> **TRY IT**: Using the listing, work out the number of lines where "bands" shows up, and answer with that number alone.

> **INFORMATION PROVIDED**:
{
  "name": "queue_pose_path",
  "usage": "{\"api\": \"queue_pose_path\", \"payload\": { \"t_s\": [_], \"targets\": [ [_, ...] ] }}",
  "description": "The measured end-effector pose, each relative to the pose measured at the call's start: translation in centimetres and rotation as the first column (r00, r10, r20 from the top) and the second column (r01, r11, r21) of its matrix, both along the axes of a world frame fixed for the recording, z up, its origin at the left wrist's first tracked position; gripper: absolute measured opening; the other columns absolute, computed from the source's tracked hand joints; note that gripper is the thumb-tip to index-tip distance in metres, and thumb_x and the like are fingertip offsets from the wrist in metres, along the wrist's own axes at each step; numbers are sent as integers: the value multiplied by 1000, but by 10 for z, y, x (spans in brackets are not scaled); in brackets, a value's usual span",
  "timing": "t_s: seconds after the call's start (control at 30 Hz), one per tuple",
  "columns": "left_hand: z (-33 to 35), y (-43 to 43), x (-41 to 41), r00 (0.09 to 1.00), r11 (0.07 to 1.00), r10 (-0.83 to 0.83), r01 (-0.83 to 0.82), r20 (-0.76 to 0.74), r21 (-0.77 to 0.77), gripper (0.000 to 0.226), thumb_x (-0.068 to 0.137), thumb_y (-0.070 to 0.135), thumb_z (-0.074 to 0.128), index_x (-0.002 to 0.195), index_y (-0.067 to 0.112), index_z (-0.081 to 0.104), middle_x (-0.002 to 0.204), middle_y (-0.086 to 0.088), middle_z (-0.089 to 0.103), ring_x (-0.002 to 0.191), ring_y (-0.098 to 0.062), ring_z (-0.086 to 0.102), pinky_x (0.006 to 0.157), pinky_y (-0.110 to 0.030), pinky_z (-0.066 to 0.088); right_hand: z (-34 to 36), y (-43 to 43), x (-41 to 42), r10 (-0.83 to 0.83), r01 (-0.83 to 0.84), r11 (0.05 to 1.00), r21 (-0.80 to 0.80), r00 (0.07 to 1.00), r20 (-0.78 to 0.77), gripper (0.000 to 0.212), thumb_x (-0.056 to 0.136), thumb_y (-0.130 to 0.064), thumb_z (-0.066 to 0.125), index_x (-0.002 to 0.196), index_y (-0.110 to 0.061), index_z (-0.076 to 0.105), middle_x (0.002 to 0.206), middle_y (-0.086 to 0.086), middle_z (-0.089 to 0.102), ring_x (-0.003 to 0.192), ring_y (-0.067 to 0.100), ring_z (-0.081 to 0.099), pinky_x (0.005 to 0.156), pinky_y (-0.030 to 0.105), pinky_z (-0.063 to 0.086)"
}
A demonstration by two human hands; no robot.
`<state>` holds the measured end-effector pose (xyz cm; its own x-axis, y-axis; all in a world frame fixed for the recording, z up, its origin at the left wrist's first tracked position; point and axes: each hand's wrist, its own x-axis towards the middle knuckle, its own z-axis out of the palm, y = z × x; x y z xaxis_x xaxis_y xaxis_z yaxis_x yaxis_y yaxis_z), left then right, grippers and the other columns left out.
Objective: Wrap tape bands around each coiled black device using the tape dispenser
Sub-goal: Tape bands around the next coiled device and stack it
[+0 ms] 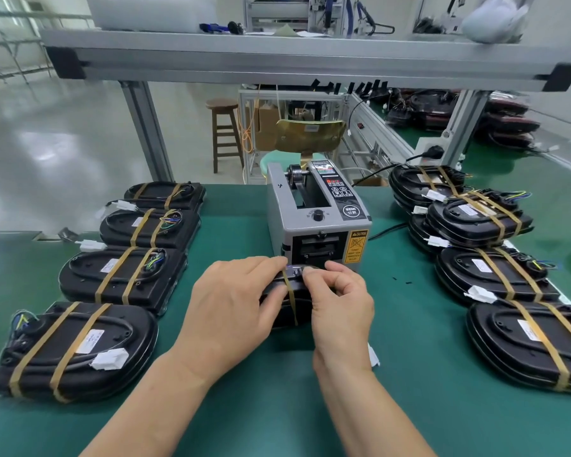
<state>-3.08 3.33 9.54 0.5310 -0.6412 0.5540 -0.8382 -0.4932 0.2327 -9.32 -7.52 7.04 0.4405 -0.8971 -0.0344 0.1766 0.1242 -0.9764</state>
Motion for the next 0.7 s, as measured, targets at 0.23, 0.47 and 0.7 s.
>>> {"api": "queue_pose_path", "payload": {
  "t_s": [0.23, 0.47, 0.7],
  "targets": [
    [-1, 3, 0, 1000, 999, -14, 15, 16, -30, 28, 81, 26, 67, 107, 19, 74, 102, 9, 74, 89, -17, 70, 73, -35, 56, -3, -2, 2, 10, -10, 1000, -3, 1000, 10, 26, 79, -10, 78, 57, -23, 74, 106, -11, 63, 98, 4, 62, 97, 37, 51],
    [-3, 4, 3, 999, 999, -45, 45, -19, -8, 30, 88, 27, 62, 116, 26, 72, 103, 9, 73, 92, -19, 69, 73, -39, 54, -4, -2, 3, 26, -27, 998, -55, 999, -19, 20, 79, -12, 78, 60, -20, 75, 106, -8, 64, 104, 6, 61, 97, 35, 49],
    [-5, 6, 5, 998, 997, -62, 61, 16, 45, 32, 96, 36, 47, 114, 30, 74, 102, 2, 72, 85, -25, 68, 67, -41, 52, -6, -3, 3, 28, -30, 996, -81, 999, -19, 23, 78, -12, 77, 62, -28, 75, 105, -11, 63, 105, 6, 60, 94, 32, 49]
  ]
}}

> **RESULT**: 2